Mitoxantrone-engineered multifunctional nanoplatforms for precision imaging-guided synergistic cancer therapy: recent advances and future perspectives

Abstract

Mitoxantrone (MTO)-based nanoplatforms represent a significant advancement in oncological therapeutics by synergistically combining precision drug delivery with multimodal treatment strategies. Recent progress in precision pharmacokinetics, modular multifunctionality, and intelligent stimuli-responsive systems has established MTO as a cornerstone of next-generation combinatorial cancer therapy. The implementation of sophisticated nanocarrier designs has enabled high-efficiency drug encapsulation, spatiotemporally controlled release, and integration with complementary treatment modalities.
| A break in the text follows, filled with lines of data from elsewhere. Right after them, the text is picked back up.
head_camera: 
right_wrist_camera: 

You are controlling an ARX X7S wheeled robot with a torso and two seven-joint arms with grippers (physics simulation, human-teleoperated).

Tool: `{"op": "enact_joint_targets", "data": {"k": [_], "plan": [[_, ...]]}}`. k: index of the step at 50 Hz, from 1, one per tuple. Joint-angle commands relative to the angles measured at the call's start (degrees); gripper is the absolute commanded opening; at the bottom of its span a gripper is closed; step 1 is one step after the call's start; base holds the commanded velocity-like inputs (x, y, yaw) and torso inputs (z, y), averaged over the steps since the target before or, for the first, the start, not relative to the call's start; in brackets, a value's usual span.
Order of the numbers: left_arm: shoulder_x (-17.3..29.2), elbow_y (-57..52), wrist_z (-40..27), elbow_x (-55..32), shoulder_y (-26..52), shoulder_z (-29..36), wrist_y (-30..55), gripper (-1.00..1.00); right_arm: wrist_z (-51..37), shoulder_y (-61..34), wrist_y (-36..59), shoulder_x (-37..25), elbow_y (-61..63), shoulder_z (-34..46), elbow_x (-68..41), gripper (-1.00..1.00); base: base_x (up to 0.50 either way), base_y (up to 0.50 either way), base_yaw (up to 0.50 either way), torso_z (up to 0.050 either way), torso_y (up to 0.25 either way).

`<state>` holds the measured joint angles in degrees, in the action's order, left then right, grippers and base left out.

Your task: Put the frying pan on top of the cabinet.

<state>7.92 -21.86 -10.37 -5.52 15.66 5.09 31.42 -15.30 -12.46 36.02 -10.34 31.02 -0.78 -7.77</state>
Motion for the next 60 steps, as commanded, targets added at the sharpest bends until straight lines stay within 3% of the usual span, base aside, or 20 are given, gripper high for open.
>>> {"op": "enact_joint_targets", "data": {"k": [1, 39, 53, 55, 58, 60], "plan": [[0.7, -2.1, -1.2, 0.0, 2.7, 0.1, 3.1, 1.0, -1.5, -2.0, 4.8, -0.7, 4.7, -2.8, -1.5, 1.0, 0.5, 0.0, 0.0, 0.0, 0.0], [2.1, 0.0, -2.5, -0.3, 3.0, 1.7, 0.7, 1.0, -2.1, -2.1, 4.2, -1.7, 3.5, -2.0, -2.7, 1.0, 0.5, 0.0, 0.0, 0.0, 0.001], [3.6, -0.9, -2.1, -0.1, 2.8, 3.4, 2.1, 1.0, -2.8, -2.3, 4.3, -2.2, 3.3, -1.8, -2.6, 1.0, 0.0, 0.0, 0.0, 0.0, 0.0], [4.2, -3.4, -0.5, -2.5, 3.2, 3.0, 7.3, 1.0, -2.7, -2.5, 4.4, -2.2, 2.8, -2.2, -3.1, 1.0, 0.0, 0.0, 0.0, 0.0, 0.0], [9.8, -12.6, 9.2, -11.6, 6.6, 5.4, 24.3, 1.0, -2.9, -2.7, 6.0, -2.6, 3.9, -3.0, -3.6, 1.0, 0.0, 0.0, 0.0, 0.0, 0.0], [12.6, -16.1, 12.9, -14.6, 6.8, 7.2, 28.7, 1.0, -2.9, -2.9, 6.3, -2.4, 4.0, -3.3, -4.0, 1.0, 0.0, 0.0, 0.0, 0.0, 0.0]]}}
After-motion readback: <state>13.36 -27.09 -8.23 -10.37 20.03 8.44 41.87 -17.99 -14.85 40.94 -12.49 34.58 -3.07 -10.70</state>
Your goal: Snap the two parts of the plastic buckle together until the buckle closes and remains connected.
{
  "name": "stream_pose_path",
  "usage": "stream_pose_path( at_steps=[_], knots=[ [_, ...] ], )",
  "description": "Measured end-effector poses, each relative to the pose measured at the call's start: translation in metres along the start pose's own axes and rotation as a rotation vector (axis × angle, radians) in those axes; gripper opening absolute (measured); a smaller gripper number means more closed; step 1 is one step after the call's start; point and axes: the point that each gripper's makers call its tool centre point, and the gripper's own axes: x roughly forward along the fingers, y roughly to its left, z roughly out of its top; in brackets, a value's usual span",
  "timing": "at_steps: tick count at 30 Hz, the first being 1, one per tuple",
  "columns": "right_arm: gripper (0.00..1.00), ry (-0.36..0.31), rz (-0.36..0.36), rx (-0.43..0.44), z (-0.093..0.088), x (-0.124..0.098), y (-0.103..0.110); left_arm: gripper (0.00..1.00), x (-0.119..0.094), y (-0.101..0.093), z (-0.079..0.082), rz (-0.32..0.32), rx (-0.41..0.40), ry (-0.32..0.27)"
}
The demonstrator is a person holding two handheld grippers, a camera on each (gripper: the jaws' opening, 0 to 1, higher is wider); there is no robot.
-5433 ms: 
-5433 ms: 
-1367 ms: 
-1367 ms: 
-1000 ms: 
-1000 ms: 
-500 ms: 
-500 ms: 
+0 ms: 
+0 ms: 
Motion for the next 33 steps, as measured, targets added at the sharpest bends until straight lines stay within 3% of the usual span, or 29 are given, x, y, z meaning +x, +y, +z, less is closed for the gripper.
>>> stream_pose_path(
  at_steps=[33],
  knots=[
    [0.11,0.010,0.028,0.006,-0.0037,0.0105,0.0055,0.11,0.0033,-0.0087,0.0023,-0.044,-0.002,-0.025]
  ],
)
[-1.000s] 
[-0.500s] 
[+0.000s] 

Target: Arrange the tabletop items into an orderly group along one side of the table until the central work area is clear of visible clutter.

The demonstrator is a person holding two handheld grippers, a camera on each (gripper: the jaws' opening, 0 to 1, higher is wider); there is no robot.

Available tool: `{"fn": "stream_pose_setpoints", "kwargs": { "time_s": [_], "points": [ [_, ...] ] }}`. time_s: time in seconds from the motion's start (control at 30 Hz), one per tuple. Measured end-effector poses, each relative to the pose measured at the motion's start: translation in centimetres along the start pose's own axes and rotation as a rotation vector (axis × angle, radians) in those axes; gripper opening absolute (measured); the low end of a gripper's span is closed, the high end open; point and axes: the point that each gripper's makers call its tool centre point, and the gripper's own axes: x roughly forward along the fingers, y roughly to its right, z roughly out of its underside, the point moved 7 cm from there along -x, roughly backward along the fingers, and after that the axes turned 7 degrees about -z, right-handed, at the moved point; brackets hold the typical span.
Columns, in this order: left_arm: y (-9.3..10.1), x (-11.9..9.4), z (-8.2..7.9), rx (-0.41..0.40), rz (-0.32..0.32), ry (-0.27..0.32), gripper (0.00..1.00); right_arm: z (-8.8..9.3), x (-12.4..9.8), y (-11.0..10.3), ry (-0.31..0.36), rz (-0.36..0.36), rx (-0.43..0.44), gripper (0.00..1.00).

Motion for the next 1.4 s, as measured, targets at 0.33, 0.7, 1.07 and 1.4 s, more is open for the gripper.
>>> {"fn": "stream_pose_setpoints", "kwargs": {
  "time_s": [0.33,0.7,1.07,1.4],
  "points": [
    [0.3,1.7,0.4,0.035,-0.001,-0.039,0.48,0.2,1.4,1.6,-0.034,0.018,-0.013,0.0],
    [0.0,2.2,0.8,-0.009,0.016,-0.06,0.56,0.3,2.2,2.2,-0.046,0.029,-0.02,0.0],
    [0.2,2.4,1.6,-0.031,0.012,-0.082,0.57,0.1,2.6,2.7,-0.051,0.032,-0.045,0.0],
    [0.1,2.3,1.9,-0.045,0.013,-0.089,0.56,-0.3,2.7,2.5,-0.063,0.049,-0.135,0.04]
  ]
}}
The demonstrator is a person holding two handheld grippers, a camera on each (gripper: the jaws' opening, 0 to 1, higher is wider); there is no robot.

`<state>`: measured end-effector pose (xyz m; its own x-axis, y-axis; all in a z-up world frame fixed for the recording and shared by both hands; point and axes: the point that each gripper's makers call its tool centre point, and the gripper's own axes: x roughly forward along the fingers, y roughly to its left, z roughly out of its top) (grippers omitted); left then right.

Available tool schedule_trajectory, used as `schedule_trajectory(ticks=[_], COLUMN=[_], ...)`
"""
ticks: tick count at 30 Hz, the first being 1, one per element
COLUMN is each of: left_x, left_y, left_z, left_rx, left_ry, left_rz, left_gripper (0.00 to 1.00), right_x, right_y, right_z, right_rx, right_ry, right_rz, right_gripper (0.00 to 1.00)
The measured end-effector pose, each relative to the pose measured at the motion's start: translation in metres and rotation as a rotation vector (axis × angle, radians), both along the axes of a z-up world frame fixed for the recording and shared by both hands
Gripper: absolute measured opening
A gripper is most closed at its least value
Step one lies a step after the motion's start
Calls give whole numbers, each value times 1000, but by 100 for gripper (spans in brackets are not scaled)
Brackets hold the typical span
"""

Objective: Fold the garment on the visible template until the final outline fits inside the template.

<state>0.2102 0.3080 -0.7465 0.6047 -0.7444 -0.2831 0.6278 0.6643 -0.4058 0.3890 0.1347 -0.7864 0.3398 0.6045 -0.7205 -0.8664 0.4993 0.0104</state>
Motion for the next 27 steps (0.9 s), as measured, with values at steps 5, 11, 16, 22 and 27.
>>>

These developments collectively address three major challenges in cancer therapy, including systemic toxicity, tumor microenvironment adaptation, and multidrug resistance mechanisms. This comprehensive review systematically explores the molecular pharmacodynamics underpinning MTO’s multifaceted antitumor activity, the structural classification and functional engineering of advanced nanocarriers for MTO delivery, and the emergent therapeutic synergies and translational potential of MTO within nano-enabled combination therapy frameworks. Furthermore, the current technological limitations and clinical translation barriers are critically evaluated, proposing a roadmap of innovative solutions to inform future research endeavors. By converging multivalent nanocarrier systems with precision oncology principles, this work establishes a transformative framework that transcends conventional chemotherapy modalities and catalyzes the development of patient-specific cancer theranostics.